*** Data extracts
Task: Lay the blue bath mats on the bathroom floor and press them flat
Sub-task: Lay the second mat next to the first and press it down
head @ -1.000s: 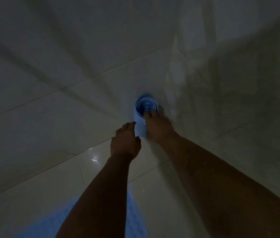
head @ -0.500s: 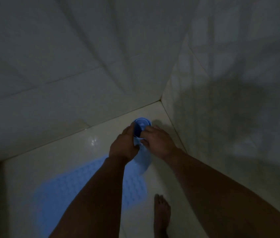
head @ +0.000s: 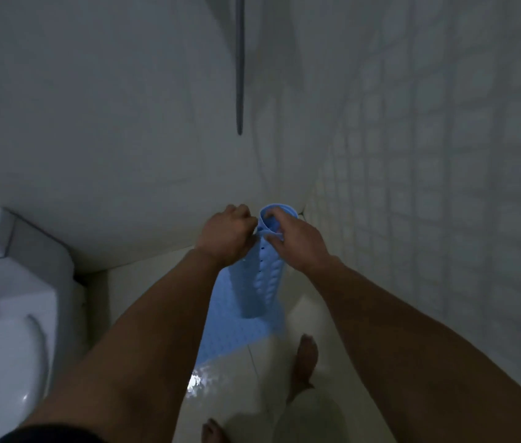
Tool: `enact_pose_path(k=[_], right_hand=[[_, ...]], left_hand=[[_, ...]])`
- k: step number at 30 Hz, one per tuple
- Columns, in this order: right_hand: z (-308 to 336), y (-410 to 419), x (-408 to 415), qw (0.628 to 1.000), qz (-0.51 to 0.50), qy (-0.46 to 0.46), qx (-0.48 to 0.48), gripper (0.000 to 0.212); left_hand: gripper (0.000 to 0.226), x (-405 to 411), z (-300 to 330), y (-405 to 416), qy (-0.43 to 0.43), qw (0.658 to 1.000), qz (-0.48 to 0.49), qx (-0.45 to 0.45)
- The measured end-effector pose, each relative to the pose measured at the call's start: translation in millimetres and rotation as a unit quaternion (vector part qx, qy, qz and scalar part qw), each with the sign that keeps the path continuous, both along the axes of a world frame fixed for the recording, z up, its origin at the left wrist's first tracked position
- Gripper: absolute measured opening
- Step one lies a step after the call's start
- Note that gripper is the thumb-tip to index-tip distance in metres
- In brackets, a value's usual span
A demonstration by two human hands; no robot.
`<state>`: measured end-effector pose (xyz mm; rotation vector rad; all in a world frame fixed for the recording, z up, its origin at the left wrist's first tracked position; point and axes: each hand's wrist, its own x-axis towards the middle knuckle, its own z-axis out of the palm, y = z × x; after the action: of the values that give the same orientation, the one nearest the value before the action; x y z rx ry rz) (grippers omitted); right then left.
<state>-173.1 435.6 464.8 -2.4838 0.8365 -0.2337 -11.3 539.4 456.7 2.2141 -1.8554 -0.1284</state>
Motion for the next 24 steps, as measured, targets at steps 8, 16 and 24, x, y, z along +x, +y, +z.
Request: enact_pose_path(k=[8,16,24], right_hand=[[79.4,58.7,-25.7,0.996,0.068,0.049,-0.029,0.01],[121.0,64.8,-59.9,0.959,0.148,0.121,-0.207,0.033],[119.5,56.1,-104.4,0.951,0.211,0.114,-0.194,0.04]], left_hand=[[0.026,-23.6,94.9,67.9,-0.196,0.977,-0.065,0.06],[0.033,-68.8,163.7,94.9,-0.3,0.945,-0.05,0.122],[0.024,-103.6,168.3,121.6,-0.318,0.942,-0.009,0.113]])
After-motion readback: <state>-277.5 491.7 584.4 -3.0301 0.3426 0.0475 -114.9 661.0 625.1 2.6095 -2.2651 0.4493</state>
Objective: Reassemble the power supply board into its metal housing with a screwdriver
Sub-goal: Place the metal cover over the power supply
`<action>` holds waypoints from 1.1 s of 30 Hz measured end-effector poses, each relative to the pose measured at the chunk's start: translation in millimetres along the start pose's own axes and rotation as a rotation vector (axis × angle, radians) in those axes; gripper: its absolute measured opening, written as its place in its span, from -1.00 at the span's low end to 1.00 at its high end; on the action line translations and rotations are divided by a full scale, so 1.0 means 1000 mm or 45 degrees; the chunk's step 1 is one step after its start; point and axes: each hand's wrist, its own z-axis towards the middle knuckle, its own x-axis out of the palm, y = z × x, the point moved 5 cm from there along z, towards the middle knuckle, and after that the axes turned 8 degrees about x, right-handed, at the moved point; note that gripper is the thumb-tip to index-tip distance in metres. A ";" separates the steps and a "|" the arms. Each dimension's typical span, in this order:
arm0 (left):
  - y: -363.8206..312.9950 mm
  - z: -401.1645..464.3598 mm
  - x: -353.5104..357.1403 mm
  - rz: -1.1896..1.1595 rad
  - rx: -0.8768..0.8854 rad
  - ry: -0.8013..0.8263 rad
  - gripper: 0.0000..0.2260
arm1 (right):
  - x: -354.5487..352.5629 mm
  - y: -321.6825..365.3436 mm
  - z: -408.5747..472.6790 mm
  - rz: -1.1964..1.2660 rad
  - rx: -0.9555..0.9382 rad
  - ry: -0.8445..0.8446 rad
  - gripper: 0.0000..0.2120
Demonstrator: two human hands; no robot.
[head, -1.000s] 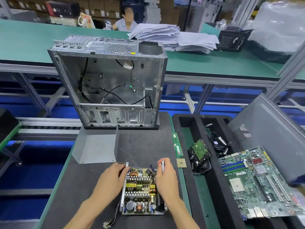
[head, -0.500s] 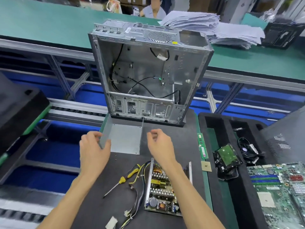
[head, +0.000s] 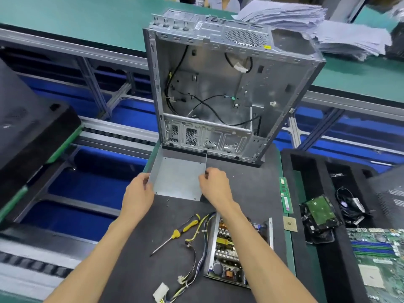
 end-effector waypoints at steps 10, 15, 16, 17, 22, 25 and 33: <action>-0.067 -0.034 -0.033 -0.703 0.041 -0.100 -0.80 | -0.056 -0.011 -0.049 0.841 -0.121 -0.311 -0.83; -0.084 -0.054 0.000 -1.220 -0.565 0.328 -0.33 | -0.080 -0.031 -0.077 1.071 -0.184 -0.444 -0.70; -0.089 -0.060 0.008 -1.357 -0.663 0.443 -0.26 | -0.084 -0.036 -0.081 1.100 -0.202 -0.467 -0.69; -0.096 -0.066 0.015 -1.491 -0.738 0.562 -0.24 | -0.087 -0.042 -0.084 1.125 -0.213 -0.483 -0.70; -0.122 -0.076 0.036 -1.806 -0.806 0.793 -0.43 | -0.102 -0.078 -0.094 1.226 -0.216 -0.464 -0.74; -0.132 -0.082 0.053 -1.710 -0.820 0.754 -0.70 | -0.116 -0.096 -0.100 1.269 -0.237 -0.478 -0.89; -0.149 -0.102 0.070 -1.560 -0.091 0.583 -0.74 | -0.131 -0.133 -0.103 1.651 0.274 -0.089 -0.81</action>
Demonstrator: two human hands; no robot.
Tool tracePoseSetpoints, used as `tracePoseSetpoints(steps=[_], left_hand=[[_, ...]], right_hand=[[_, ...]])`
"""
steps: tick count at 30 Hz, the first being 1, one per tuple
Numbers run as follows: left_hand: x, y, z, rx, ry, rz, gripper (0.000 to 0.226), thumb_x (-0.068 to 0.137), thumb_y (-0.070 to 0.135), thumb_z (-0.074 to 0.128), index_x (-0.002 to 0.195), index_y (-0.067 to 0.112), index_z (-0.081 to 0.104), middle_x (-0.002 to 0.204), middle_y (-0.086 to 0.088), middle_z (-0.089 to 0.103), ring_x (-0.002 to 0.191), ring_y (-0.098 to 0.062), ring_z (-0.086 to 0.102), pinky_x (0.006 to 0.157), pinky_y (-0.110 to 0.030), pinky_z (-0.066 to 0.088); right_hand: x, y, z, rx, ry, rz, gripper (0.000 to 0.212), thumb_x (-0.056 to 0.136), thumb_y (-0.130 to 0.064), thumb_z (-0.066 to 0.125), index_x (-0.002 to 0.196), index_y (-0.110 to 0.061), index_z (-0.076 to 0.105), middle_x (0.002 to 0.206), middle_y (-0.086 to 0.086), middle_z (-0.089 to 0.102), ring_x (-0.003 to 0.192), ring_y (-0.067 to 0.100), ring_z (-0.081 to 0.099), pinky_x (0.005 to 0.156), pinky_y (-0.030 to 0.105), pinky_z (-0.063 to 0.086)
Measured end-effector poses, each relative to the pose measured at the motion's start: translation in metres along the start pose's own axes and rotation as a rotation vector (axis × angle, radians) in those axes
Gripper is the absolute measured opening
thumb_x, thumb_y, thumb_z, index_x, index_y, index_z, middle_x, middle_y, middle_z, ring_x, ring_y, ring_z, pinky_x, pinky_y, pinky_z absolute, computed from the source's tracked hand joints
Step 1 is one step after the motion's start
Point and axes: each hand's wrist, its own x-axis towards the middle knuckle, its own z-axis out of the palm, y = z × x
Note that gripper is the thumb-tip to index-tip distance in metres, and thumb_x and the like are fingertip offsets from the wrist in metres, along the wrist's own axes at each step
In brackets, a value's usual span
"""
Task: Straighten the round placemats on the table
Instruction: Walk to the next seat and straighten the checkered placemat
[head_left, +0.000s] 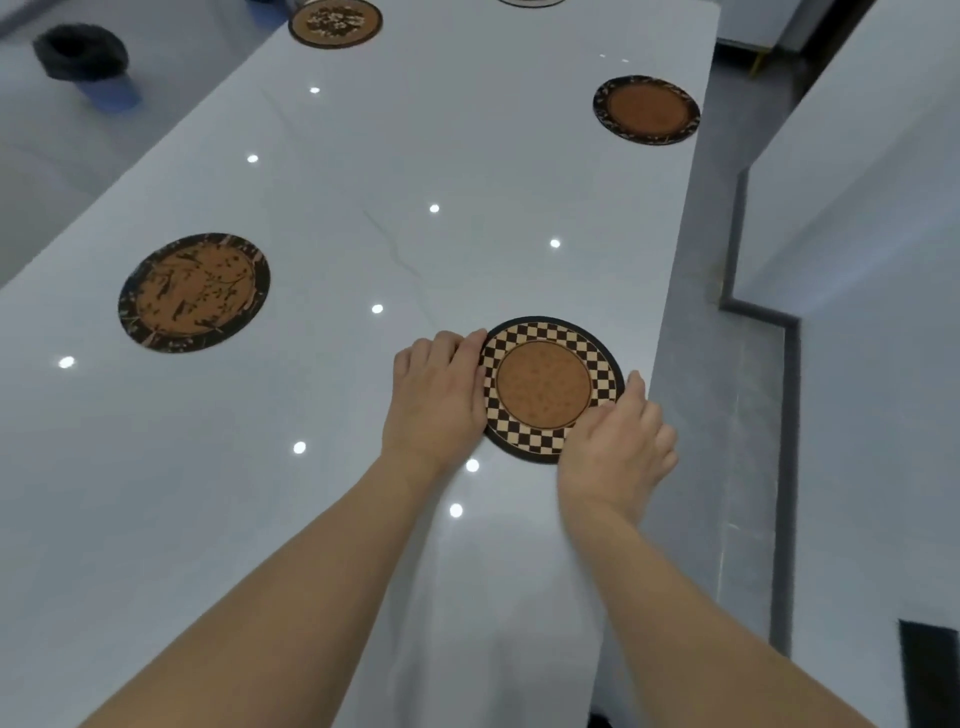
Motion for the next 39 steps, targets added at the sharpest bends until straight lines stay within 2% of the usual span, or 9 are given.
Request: tracePoseSetpoints(steps=[15,26,34,39], left_hand=[[0.000,0.001,-0.004,-0.048,-0.055,0.068,0.032,0.097,0.023,0.041,0.126,0.023,0.055,0.100,0.001,0.060,0.093,-0.024,0.051,0.091,-0.038,0.033],[-0.002,0.002,-0.004,-0.060,-0.064,0.065,0.033,0.096,0.021,0.039,0.123,0.022,0.057,0.101,-0.001,0.062,0.094,-0.024,0.053,0.091,-0.039,0.035],[0.000,0.003,-0.005,-0.109,-0.049,0.029,0.032,0.091,0.016,0.041,0.117,0.019,0.059,0.095,0.001,0.063,0.091,-0.023,0.053,0.088,-0.037,0.035],[-0.001,0.005,-0.006,-0.182,-0.039,0.007,0.035,0.087,0.013,0.042,0.119,0.017,0.058,0.093,0.004,0.065,0.085,-0.021,0.055,0.091,-0.038,0.037]], right_hand=[[-0.005,0.004,-0.003,0.123,0.099,0.143,0.037,0.093,-0.021,0.042,0.129,-0.016,0.050,0.119,0.006,0.057,0.109,0.026,0.045,0.097,0.041,0.037],[-0.005,0.005,-0.006,0.232,0.112,0.210,0.032,0.086,-0.018,0.044,0.116,-0.014,0.055,0.116,0.006,0.055,0.106,0.025,0.043,0.084,0.038,0.042],[-0.005,0.002,-0.008,0.255,0.099,0.237,0.028,0.083,-0.018,0.046,0.110,-0.014,0.054,0.112,0.005,0.057,0.104,0.025,0.045,0.086,0.041,0.043],[-0.006,0.006,-0.008,0.306,0.110,0.263,0.024,0.083,-0.015,0.045,0.105,-0.015,0.054,0.109,0.003,0.057,0.103,0.023,0.045,0.079,0.033,0.037]])
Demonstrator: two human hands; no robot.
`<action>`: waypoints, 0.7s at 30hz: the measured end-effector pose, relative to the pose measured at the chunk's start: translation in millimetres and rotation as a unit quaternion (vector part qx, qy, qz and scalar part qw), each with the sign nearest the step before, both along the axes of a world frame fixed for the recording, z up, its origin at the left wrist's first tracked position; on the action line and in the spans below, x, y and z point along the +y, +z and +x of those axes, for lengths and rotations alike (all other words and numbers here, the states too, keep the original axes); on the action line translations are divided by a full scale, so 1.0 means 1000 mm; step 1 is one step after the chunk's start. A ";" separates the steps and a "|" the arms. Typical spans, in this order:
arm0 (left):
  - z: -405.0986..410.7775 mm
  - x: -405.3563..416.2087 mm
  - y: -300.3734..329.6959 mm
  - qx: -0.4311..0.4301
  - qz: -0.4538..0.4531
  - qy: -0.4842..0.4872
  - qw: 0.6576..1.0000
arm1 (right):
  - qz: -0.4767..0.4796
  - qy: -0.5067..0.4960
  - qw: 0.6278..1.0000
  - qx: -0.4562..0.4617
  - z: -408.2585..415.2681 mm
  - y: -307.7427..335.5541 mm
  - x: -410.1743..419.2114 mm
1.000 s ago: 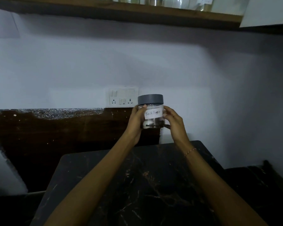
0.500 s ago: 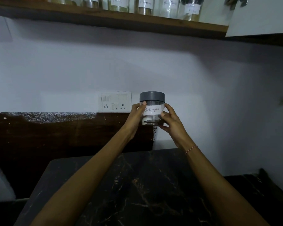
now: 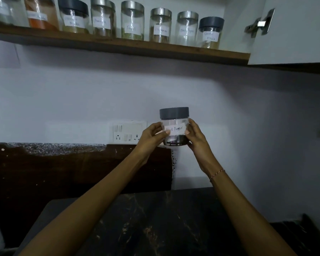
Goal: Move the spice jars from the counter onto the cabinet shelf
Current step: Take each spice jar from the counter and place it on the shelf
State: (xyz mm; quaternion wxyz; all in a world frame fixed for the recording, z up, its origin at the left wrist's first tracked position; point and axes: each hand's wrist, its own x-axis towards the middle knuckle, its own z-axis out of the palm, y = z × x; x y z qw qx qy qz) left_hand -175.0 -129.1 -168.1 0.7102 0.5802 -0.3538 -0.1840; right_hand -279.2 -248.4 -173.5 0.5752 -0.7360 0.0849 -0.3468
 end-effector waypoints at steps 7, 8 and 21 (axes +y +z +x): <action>-0.006 -0.029 0.070 -0.126 -0.036 0.085 0.988 | -0.112 -0.092 0.988 -0.058 0.008 0.064 -0.019; -0.009 -0.033 0.082 -0.137 -0.049 0.098 0.985 | -0.130 -0.088 0.985 -0.073 0.007 0.077 -0.020; -0.010 -0.126 0.240 -0.156 -0.131 0.086 0.975 | -0.233 -0.178 0.938 -0.184 0.007 0.234 -0.093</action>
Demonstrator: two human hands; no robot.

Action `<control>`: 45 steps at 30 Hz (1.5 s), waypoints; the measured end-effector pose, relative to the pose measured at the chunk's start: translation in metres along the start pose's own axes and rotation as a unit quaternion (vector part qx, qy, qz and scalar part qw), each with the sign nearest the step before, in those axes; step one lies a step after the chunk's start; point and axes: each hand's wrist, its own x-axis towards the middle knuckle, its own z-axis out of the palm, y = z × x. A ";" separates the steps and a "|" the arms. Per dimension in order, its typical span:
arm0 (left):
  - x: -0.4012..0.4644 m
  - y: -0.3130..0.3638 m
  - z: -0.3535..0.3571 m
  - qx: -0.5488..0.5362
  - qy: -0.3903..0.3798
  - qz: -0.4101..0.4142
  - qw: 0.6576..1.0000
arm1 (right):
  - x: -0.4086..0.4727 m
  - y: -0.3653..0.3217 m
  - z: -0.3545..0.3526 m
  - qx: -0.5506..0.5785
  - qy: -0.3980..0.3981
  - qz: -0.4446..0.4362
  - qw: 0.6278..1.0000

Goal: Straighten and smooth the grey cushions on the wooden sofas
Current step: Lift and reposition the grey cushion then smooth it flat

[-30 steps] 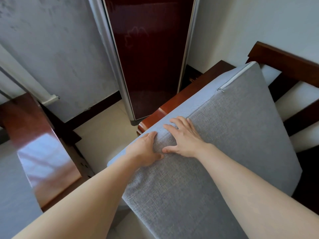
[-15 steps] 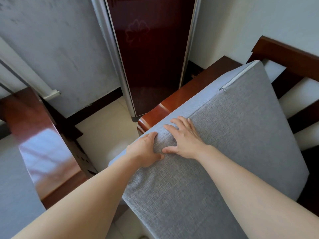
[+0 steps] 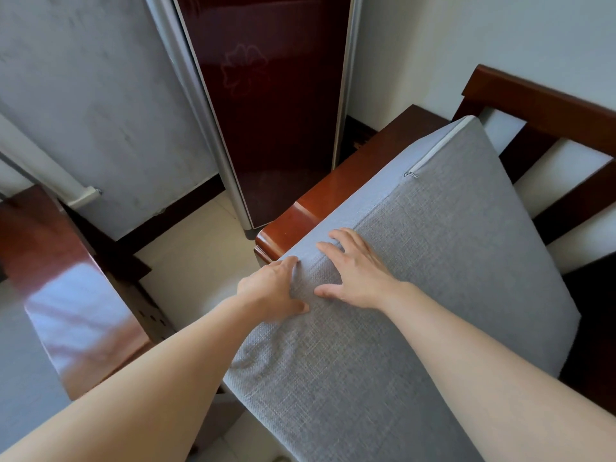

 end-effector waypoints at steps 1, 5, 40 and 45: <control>0.001 0.002 -0.001 0.006 -0.001 -0.001 1.000 | -0.002 0.001 -0.001 -0.007 -0.003 0.004 1.000; 0.005 0.010 -0.004 0.039 0.000 0.000 0.999 | -0.009 0.008 -0.002 -0.009 -0.011 0.018 1.000; 0.101 0.216 -0.026 0.180 0.102 0.187 0.960 | -0.065 0.166 -0.055 0.097 0.125 0.226 0.961; 0.155 0.249 -0.032 0.219 0.122 0.246 0.936 | -0.042 0.203 -0.055 0.122 0.156 0.277 0.940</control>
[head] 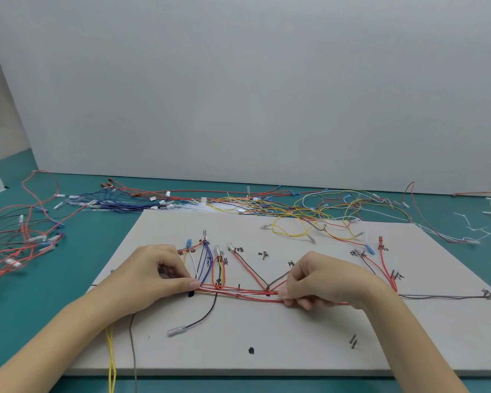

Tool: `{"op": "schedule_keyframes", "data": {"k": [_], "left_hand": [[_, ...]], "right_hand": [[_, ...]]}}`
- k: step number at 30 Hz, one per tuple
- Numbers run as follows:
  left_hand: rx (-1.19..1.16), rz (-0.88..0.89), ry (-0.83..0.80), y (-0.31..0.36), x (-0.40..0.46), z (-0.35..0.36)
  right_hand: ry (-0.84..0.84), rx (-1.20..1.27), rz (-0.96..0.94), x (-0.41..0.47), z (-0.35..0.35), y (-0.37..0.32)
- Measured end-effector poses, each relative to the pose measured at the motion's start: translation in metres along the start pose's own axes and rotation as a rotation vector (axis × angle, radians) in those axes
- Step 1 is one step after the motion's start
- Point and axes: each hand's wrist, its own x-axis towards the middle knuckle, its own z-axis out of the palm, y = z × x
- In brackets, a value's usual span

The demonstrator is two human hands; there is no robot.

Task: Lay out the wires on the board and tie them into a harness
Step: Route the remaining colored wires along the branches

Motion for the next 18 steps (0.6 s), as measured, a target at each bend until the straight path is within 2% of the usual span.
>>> {"op": "schedule_keyframes", "data": {"k": [6,11,15,18], "left_hand": [[0.034,0.012,0.003,-0.002,0.002,0.001],[0.058,0.005,0.017,0.000,0.003,0.001],[0.158,0.036,0.055,0.004,0.002,0.000],[0.260,0.068,0.006,0.014,0.004,-0.001]], "right_hand": [[0.035,-0.064,0.057,-0.016,-0.020,0.017],[0.052,0.045,0.049,-0.018,-0.022,0.028],[0.088,0.063,0.012,-0.021,-0.021,0.033],[0.115,0.082,-0.001,-0.024,-0.022,0.037]]}}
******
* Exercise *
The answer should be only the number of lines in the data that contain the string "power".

* Response *
2